INSTRUCTIONS FOR THE TASK — Look through the material below. Copy every line with the string "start" in it.

DATA EXCERPT —
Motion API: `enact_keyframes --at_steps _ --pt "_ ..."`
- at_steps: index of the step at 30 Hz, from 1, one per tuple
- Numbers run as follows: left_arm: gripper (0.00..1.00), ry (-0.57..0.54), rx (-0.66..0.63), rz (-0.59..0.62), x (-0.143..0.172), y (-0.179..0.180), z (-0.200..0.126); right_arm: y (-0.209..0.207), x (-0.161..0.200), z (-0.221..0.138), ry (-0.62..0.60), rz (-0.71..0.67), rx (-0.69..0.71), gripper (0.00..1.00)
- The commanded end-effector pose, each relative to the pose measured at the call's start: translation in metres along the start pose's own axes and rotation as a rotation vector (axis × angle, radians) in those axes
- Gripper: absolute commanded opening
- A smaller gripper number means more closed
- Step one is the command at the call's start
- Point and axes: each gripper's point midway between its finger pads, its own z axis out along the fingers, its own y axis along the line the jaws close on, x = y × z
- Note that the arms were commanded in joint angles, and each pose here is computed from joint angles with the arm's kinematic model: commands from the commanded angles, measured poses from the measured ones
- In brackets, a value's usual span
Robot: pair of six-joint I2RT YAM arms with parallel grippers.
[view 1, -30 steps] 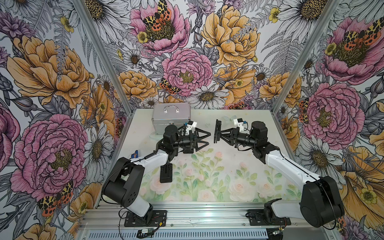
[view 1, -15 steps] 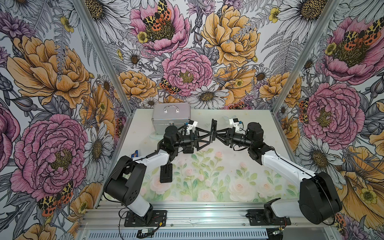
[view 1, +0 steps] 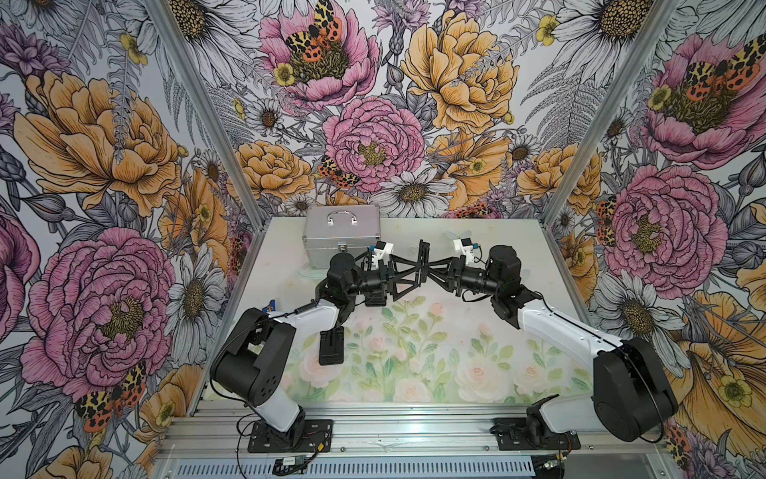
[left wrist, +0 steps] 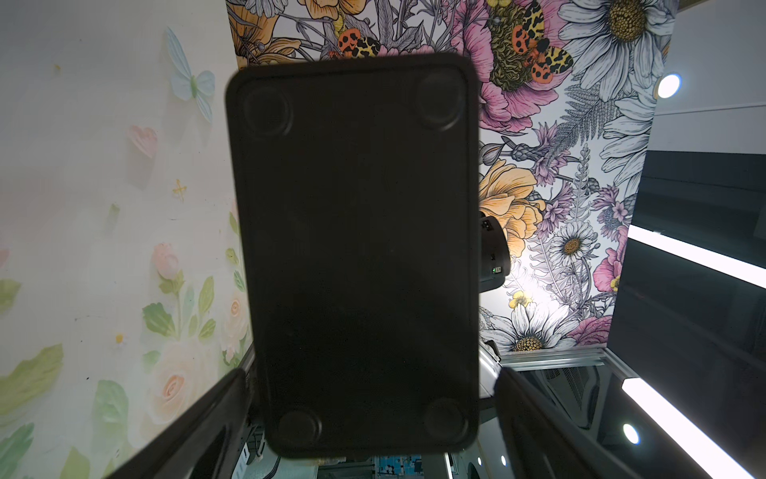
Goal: Open the phone stand
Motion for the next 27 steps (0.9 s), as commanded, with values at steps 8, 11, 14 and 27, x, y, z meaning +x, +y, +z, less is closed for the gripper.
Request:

FINISHED TASK —
- The commanded end-effector pose, each relative to the pose measured at the call's start: translation in metres along the start pose's own axes and rotation as a rotation vector (axis × angle, radians) in those axes
- Step one is the command at the call's start

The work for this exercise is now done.